Do something different. It may make you feel uneasy. It should make you feel uneasy. Uneasy is good.

Let the media frenzy begin.

Tuesday

Brand Confusion & Singularity (UPS)

Whatever happened to brand singularity? Am I supposed to get my mail from UPS now? I thought that they shipped packages. Ah, brand confusion, how I despise thee.

Mail Boxes Etc. was a genius brand built in 1980, in San Diego. Following the principles of branding, they created a new category: business services. In six years, they grow to more than 1,500 stores, and became a hotly traded stock on NASDAQ. In 1992, UPS bought 9.5% of the company for $11.3 million.

Targeted specifically at small business owners, MBE created a steady flow of business through word of mouth marketing. They were an easy-to-talk-about brand. Features such as real street addresses (versus a sketchy looking PO Box) and package acceptance/delivery were small business hot buttons.

They have been awarded time and time again for their public relations campaigns. Businesses are built through PR, and maintained through advertising. Mail Boxes Etc. didn’t launch a national campaign until 1995—15 years after its inception.

MailBoxes, Etc. was bought out by the United Postal Service in the spring of 2003. UPS proceeded to immediately kill off the MBE brand. This, of course, was euphemistically called “re-branding.” When a brand stands for something in the mind, it is nearly impossible to change it. UPS stands for package delivery. Mail Boxes Etc. stands for business services.

So what did UPS do upon its acquisition of Mail Boxes Etc.? Like most corporations with deep pockets and antiquated marketing ideologies, they threw money at the problem, launching the biggest of such efforts in franchise history. A 10-week advertising campaign was aired across the nation.

They held an event for the opening of the first of the newly redesigned UPS Stores in Seattle, which was hardly newsworthy. (In fact, a search of The Seattle Times’ website yields zero mention of the opening.)

They also changed the UPS logo for the first time in forty years. A bit more newsworthy, but still not very earth shattering.

The features that made MBE so attractive were absorbed by UPS. Instead of keeping a winning brand, UPS shoved them under their umbrella. This has created a short term success, but at what cost?

This year, Entrepreneur magazine’s “Franchise 500” named The UPS Store at number five in all franchise opportunities, and number one in the postal and business services arena. They have been first for 17 years.


But are they succeeding in light of the UPS brand, or in spite of it?

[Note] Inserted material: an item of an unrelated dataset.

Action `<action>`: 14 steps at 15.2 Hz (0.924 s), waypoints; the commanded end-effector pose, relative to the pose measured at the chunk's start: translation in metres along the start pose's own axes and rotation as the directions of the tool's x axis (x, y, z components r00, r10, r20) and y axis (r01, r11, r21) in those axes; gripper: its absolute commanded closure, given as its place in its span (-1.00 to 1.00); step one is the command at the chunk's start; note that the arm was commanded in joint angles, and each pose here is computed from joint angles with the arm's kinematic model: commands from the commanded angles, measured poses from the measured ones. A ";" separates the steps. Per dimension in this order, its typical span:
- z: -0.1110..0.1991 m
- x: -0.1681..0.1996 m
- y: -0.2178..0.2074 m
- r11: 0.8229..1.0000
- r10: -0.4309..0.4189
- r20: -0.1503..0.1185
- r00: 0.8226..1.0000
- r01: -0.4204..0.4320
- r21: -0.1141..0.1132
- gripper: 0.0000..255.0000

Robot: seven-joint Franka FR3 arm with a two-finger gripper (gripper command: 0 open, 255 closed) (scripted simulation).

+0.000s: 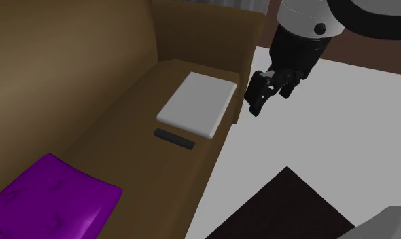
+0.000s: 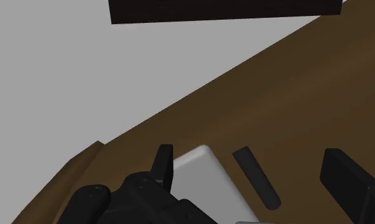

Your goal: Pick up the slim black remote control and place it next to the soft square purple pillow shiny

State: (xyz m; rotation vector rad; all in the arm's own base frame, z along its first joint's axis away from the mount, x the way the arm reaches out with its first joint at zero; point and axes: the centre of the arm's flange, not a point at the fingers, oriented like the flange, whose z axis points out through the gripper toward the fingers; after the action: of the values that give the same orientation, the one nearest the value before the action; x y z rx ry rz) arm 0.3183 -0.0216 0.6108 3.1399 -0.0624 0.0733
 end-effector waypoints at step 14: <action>0.133 0.109 -0.017 0.983 -0.182 0.016 0.983 0.182 0.028 -1.00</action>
State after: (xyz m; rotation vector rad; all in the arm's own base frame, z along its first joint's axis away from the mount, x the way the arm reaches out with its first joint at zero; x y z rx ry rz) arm 0.4269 -0.0087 0.4920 3.1555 0.2038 0.0448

In the battle of weak brands, a weak brand can achieve success. When UPS stamped their logo all over MBE stores, they diluted the brand. Needless to say, the great factors of an MBE mailbox still remain (a real street address vs. a PO Box, package pickup/delivery). The problem is, however, that a hole has been left in the market. Until a true, focused brand champion arises from the ashes, UPS can (and most likely will) dominate unchecked. This brand confusion has created a soft spot in an otherwise rock solid brand.